Once Mike’s first victims are bumpered to bits (in glorious Technicolor replay), the film shifts gear to introduce his next prey. Here we see the extra material originally left on the cutting floor for the double-bill that was Grindhouse. Fleshing out the characters by a marginal amount, the direction and performances manage to sustain interest as we meet a more self-consciously created bunch; a gang of actresses including real-life stuntwoman Zoe Bell, the star of the show, who wittily plays herself.
They soon track down a white 1970s Dodge Charger (the car from Vanishing Point), which leads to a jaw-dropping car chase that pointedly refuses to use CGI. Dynallmically shot, the bona fide action is undeniably thrilling stuff. The performances, too, are entertaining, and the soundtrack is up to the usual standard. So where’s the weak spot?

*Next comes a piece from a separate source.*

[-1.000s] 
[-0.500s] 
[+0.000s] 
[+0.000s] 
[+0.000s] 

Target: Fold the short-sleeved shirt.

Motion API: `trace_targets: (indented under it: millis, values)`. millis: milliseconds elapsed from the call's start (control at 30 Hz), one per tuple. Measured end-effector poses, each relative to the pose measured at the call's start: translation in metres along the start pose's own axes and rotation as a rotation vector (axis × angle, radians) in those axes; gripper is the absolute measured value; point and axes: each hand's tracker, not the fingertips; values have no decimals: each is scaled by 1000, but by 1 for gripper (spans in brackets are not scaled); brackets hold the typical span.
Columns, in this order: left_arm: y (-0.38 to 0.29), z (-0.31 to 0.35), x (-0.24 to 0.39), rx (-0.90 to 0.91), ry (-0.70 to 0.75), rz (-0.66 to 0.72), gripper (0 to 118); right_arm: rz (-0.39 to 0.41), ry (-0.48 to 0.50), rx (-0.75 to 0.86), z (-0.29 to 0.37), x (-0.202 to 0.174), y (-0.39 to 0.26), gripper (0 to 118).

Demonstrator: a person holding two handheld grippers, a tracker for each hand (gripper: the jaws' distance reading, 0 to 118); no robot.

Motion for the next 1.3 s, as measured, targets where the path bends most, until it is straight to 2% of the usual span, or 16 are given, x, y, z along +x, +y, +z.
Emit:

Quite simply, Death Proof has no edge. Accompanied by amusing fake trailers and Robert Rodriguez’s superior Planet Terror, the grimy atmosphere of grunge cinema in the Grindhouse double-bill tangible. Viewed alone, however, Death Proof seems dislocated: the inconsistent use of audible scratches and jumpy cuts lose their meaning in a muddled structure. A brilliant concept chopped into two pieces, Grindhouse’s blunted offspring never quite lives up to its heritage.
Exhilarating car chases and a cast clearly enjoying themselves make this is a watchable piece of B-Grade fodder. In spite of the director’s efforts, though, Death Proof is still riddled with unintentional flaws. Quentin’s fifth movie spends all day barking but never bites.
Death Proof is currently unavailable on VOD in the UK.